• Work order
Give the listing again word for word, excluding the pictures it contains.

• Given information
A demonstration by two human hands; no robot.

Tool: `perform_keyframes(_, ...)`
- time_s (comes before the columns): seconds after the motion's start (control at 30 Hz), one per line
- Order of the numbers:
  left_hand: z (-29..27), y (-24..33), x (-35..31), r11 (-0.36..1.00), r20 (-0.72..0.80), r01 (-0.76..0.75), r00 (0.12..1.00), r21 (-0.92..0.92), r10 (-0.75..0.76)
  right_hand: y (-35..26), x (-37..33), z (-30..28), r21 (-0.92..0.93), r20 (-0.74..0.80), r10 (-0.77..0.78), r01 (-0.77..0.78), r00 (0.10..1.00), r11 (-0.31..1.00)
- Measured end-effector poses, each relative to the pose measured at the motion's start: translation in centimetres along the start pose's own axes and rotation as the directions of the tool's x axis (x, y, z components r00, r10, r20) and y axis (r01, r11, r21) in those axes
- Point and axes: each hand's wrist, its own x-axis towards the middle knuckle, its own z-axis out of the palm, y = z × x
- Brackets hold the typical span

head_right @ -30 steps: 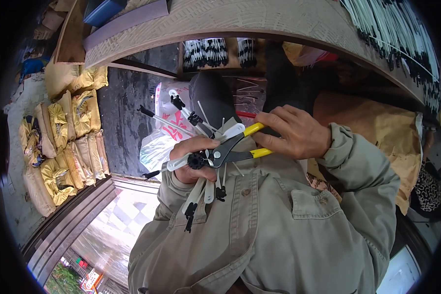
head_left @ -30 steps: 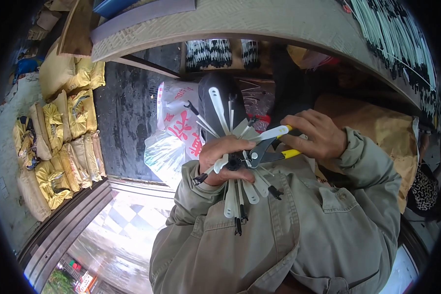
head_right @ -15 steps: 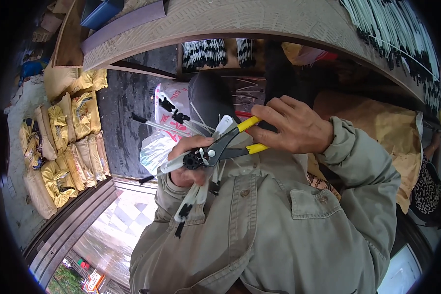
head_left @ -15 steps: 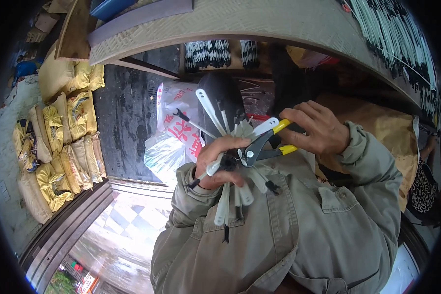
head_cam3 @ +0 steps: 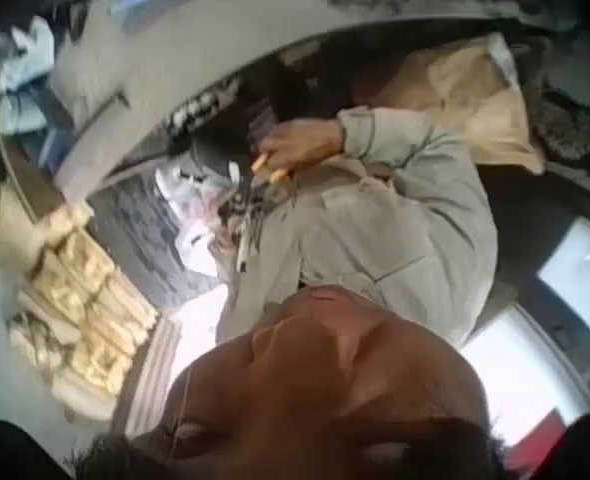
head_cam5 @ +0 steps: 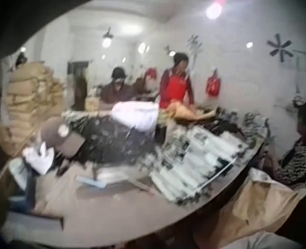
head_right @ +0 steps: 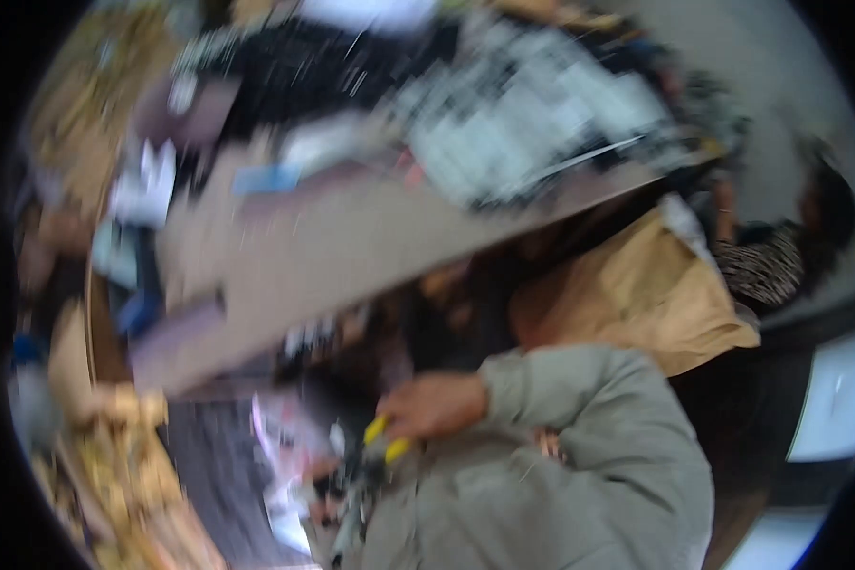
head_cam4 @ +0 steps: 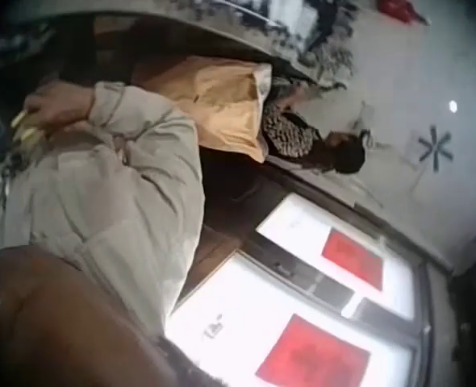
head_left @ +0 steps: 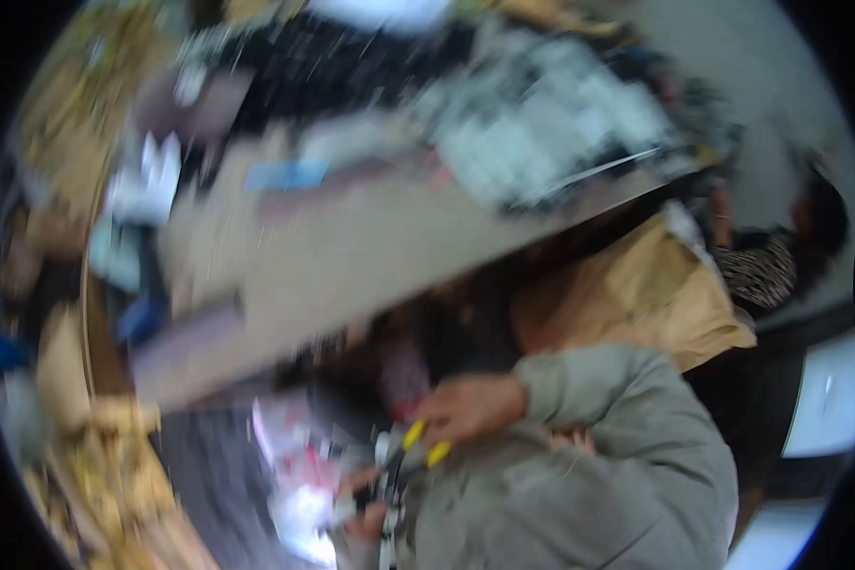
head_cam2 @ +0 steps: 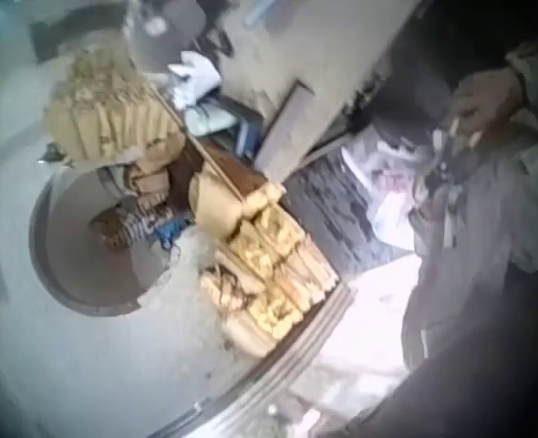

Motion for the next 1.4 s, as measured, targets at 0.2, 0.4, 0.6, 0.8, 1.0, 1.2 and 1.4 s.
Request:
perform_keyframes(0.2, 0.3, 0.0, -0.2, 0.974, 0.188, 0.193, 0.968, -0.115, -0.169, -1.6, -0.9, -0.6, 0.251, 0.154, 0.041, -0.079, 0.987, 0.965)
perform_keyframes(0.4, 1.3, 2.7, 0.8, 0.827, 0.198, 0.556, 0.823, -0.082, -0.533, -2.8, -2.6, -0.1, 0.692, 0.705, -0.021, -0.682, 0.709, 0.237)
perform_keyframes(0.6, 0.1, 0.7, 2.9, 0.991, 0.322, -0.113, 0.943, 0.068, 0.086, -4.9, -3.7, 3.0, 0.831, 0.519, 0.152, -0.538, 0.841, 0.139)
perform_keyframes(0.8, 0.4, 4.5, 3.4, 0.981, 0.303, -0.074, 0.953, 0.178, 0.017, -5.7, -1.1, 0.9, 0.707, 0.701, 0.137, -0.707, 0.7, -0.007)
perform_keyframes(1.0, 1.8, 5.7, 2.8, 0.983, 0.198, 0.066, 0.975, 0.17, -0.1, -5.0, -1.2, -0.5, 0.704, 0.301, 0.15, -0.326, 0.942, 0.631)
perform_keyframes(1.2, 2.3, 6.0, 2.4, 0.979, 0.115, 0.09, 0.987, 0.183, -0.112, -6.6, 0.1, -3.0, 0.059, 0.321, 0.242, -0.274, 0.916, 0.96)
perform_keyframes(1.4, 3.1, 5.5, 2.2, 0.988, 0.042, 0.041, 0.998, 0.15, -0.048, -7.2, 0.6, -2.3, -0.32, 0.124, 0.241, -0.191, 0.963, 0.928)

• Expected answer
A demonstration by two human hands; no robot.

Tool: `perform_keyframes(_, ...)`
- time_s (comes before the columns): seconds after the motion's start (control at 30 Hz), one per line
- Order of the numbers:
  left_hand: z (-29..27), y (-24..33), x (-35..31), r11 (-0.36..1.00), r20 (-0.72..0.80), r01 (-0.76..0.75), r00 (0.12..1.00), r21 (-0.92..0.92), r10 (-0.75..0.76)
  right_hand: y (-35..26), x (-37..33), z (-30..28), r21 (-0.92..0.93), r20 (-0.74..0.80), r10 (-0.77..0.78), r01 (-0.77..0.78), r00 (0.10..1.00), r11 (-0.31..1.00)
- Measured end-effector poses, each relative to the pose measured at the motion's start: translation in centimetres along the start pose's own axes and rotation as the directions of the tool's x axis (x, y, z components r00, r10, r20) and y axis (r01, r11, r21) in those axes
- Point and axes: each hand's wrist, its own x-axis towards the middle knuckle, its own z-axis out of the palm, y = z × x
- Brackets hold the typical span

head_right @ -30 steps: 
head_left @ -30 steps: 
head_right @ -15 steps: 
head_left @ -15 steps: 
head_cam3 @ +0 steps: 
head_cam5 @ +0 steps: 
head_right @ +0 steps: 
head_cam4 @ +0 steps: 
head_left @ +0 steps: 
head_cam2 @ +0 steps: 

Motion for the next 1.4 s, as measured, targets at 0.2, 0.4, 0.6, 0.8, 1.0, 1.2 and 1.4 s.
Request:
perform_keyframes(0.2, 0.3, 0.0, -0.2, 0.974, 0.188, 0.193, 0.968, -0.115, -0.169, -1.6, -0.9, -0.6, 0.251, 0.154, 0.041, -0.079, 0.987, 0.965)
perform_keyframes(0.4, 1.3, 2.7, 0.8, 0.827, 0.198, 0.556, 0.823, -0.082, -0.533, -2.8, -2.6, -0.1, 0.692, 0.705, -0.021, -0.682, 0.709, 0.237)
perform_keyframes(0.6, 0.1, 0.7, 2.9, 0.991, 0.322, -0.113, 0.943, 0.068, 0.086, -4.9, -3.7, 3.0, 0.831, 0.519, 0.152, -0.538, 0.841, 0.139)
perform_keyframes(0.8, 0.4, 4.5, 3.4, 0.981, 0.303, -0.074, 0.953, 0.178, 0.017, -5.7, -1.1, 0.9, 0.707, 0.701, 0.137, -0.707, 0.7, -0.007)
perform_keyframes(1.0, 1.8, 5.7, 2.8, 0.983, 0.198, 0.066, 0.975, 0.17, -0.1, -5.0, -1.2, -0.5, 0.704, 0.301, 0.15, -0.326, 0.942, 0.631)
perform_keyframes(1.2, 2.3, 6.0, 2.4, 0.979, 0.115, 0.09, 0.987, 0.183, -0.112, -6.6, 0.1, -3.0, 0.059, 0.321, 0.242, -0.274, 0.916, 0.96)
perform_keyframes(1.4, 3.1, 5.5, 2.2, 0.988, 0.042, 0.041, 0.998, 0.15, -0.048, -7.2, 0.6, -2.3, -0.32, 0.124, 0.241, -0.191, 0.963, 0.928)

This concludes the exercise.